One of the funny things that’s been going on the last couple of months is the criticism by the analytics community of NHL.com’s numbers. Pucky Daddy recaps this and what really stands out to me is Chris Foster (of NHL.com)’s repeated assertion that:
We’re not in competition. We’re not trying to take traffic away from other sites or shut down other sites. We want to be part of the conversation as well. And we have a big voice
Really? The official site of the NHL, the league’s own site, isn’t trying to compete? It just wants to be another blog? Millions of dollars spent to share the limelight with War on Ice–that’s what Gary Bettman approved? It doesn’t sound like their press release in:
The new NHL stats platform goes beyond data to offer insights that will help avid fans go deeper and help casual fans understand the game better. There are also unlimited storytelling opportunities as we provide our fans with a personalized and interactive experience.

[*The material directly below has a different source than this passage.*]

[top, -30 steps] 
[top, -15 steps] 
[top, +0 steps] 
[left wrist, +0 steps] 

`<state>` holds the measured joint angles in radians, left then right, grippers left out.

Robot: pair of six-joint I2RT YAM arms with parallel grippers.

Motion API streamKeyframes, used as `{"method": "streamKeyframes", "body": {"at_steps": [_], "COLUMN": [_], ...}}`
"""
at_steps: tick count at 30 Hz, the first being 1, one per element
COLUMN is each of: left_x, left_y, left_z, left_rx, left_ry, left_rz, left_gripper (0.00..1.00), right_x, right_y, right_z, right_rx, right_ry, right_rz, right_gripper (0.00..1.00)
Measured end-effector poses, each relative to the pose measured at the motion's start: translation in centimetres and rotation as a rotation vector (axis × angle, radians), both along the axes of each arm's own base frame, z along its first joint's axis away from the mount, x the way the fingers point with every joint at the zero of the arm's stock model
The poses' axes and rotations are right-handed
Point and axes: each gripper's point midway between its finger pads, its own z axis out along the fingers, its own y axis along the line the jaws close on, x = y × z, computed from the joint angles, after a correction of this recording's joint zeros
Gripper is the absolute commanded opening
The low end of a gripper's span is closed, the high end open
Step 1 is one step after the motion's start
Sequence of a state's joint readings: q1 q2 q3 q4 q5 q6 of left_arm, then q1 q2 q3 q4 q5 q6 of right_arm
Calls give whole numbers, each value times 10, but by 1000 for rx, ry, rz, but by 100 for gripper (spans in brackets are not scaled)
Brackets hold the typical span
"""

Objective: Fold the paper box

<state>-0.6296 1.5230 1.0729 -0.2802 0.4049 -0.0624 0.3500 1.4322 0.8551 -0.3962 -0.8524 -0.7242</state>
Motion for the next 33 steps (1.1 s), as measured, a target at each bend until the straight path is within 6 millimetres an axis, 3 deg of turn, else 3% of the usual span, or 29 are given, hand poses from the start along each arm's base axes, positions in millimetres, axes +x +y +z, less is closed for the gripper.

The league wanted the broadest possible audience as well as to be the place to go for serious stats honks, so Foster’s assertion is more than a little ridiculous. Clearly he’s trotting out some face-saving rhetoric after being caught with innumerable errors which, while fixable, required Travis Yost and others from the analytics community to notice (Yost puts the blame on SAP and not the NHL, incidentally). I’m glad it’s being fixed, but I find the obfuscation amusing.
An embattled Luke Richardson (who I think should be fired–my post on that isn’t finished yet) trotted out a very lame excuse for his team’s poor performance:
We had a combination of some call ups, some injuries and a suspension and it just seemed to put us in a funk. That’s not an excuse
If it’s not an excuse, why bring it up? It certainly sounds like justification and it gives his players a way out–we’re not struggling, we’re just missing some key pieces and feeling a little down. It’s absurd. While the roster Richardson has will never light the world on fire, a lot of the blame for how its performed lies on his shoulders–player decisions in terms of who plays where and who sits have made no sense whatsoever. That said, I think there’s plenty of rope for Richardson to remain throughout the season even at this pace.

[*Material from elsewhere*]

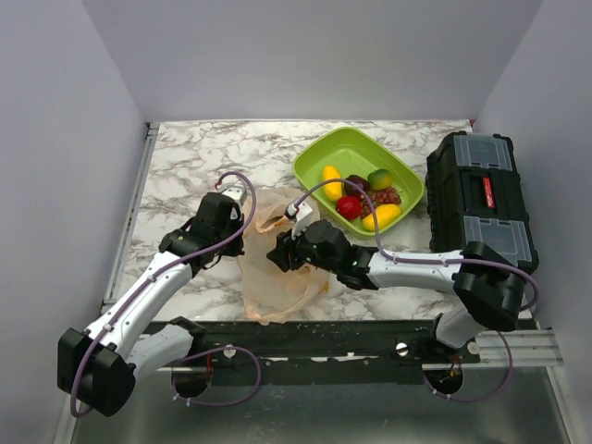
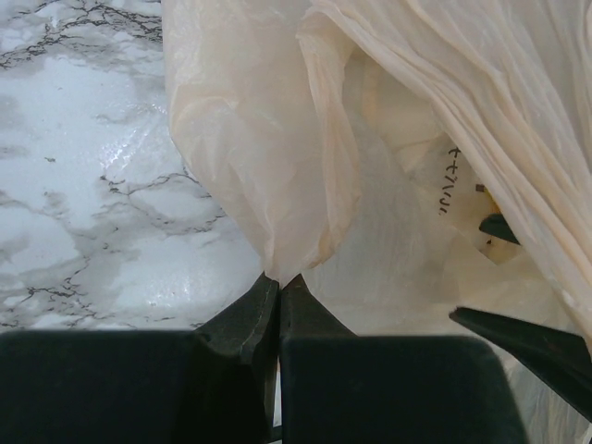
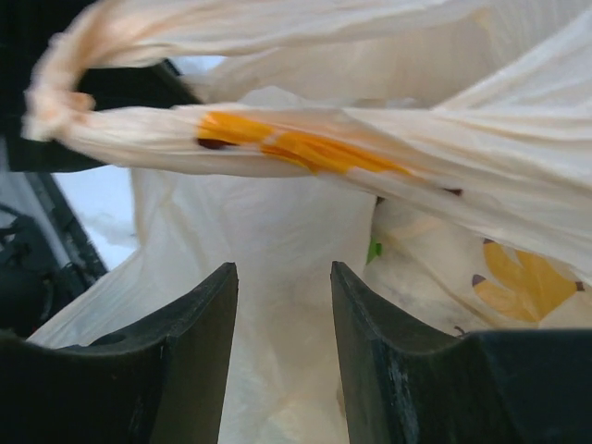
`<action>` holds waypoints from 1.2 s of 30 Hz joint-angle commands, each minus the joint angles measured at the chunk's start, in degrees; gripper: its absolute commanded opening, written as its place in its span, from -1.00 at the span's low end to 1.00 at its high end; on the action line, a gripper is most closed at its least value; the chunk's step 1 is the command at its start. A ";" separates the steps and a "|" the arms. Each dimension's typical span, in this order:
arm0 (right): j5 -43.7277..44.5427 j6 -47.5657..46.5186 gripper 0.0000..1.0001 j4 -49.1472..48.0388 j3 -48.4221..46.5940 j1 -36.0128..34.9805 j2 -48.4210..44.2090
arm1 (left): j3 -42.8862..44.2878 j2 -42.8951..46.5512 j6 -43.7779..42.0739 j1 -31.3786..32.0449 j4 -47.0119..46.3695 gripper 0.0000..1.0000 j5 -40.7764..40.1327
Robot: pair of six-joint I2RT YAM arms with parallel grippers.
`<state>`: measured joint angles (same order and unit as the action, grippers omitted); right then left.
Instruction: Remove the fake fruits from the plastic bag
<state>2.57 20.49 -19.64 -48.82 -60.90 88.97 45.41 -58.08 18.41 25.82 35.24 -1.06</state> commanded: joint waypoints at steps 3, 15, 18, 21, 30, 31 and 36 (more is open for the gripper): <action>19.49 0.73 -0.06 -9.08 1.18 -1.46 6.29 | 0.18 2.08 0.22 -0.34 -1.13 -1.00 0.22; 32.23 2.50 -0.36 -17.25 -5.71 -1.65 17.73 | -0.23 1.62 0.30 -0.35 -2.16 -1.00 3.64; 33.47 2.55 -0.33 -19.75 -7.37 -1.65 20.87 | -0.56 1.66 0.37 -0.34 -2.92 -1.00 5.57; 36.01 3.05 -0.31 -19.54 -10.26 -1.59 23.83 | -0.76 1.57 0.48 -0.36 -3.35 -1.00 6.68; 40.00 1.33 -0.09 -23.08 -15.00 -1.67 29.23 | -0.94 1.84 0.57 -0.27 -4.49 -1.00 8.79; 40.35 1.07 -0.06 -23.21 -15.58 -1.60 29.76 | -1.02 1.88 0.65 -0.26 -4.55 -1.00 8.97; 42.11 -0.83 0.17 -25.10 -17.69 -1.47 32.26 | -1.02 1.84 0.66 -0.27 -4.57 -1.00 9.08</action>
<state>40.49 21.52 -41.06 -64.16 -62.19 118.65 45.19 -56.69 18.68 25.82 31.83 6.20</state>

Evansville got blasted Wednesday night, losing 6-2 to Alaska as Deegan Asmundsen continues to struggle in net (the Aces were coming in on an eight game losing streak). A look at the goals:
1. Humphries launches a grenade up the boards that gets turned over and Asmundsen is beaten on a mini-break (five-hole)

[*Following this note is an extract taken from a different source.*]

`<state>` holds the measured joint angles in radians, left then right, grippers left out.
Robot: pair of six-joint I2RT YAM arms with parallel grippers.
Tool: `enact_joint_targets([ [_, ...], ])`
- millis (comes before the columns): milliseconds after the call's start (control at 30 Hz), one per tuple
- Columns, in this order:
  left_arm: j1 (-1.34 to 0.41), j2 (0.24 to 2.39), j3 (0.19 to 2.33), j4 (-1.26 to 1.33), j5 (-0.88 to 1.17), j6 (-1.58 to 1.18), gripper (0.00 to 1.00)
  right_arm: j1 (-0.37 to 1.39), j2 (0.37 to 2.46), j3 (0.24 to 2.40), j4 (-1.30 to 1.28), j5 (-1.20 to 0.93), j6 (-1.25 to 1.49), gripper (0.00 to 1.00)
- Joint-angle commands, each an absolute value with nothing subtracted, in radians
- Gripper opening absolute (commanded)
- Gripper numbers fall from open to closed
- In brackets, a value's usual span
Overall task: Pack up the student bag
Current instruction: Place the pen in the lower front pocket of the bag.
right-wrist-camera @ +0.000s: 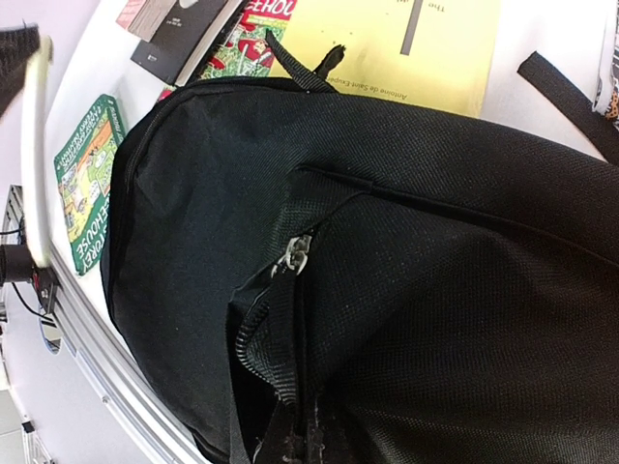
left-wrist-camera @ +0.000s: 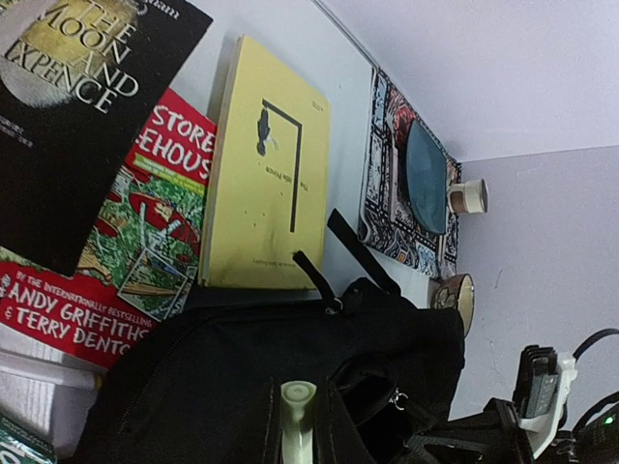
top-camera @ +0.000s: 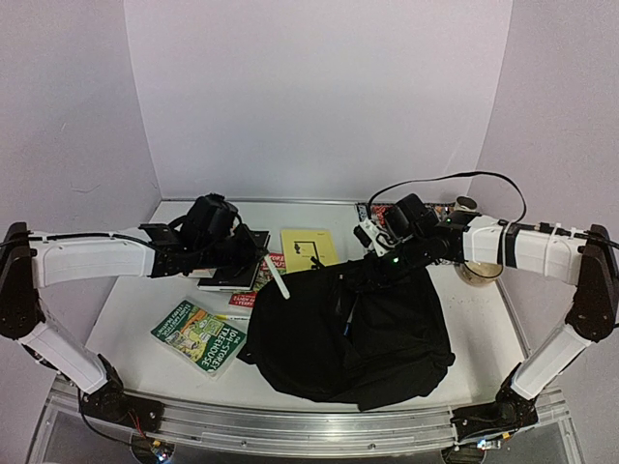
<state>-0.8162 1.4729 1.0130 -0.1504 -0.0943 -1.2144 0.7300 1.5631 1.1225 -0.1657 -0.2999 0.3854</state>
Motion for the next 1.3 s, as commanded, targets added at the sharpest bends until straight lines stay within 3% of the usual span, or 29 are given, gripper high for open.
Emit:
enact_joint_targets([
  [0, -0.888, 1.522, 1.063, -0.041, -0.208, -1.252, 0.0, 0.741, 1.524, 1.154, -0.123, -0.335, 0.402, 0.0],
  [900, -1.175, 1.83, 1.248, 0.143, -0.615, -1.165, 0.0, 0.741, 1.499, 1.175, -0.094, -0.37, 0.445, 0.0],
  [1267, -1.217, 1.929, 1.319, 0.143, -0.551, -1.103, 0.0, 0.741, 1.499, 1.201, -0.086, -0.371, 0.448, 0.0],
])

2. Goal off a deflection from the point via a faceoff win
3. Asmundsen is scored on from behind the goal line as the puck is deflected in off himself
4. A wrist shot from the top of the circle (faceoff win) simply goes over Asmundsen‘s shoulder and he’s pulled
5. Off a faceoff scramble Carlson is beat on a rebound in tight
6. Fawcett bangs in Leveille‘s deflected pass on a broken play in front
7. Fawcett tips in a point shot
8. Lazy coverage in front by Brisebois leaves Traversa with a wide open net after Carlson over commits to a shot and winds up out of his crease
Evansville is a bad team, but one whose model is quite similar to Binghamton and Ottawa’s–great goaltending (when healthy) permits a lineup with limited talent to compete. The main difference is the IceMen don’t have any dominating offensive players–it looks like they got fleeced by trading Zarbo for Moon and their blueline remains something of a nightmare.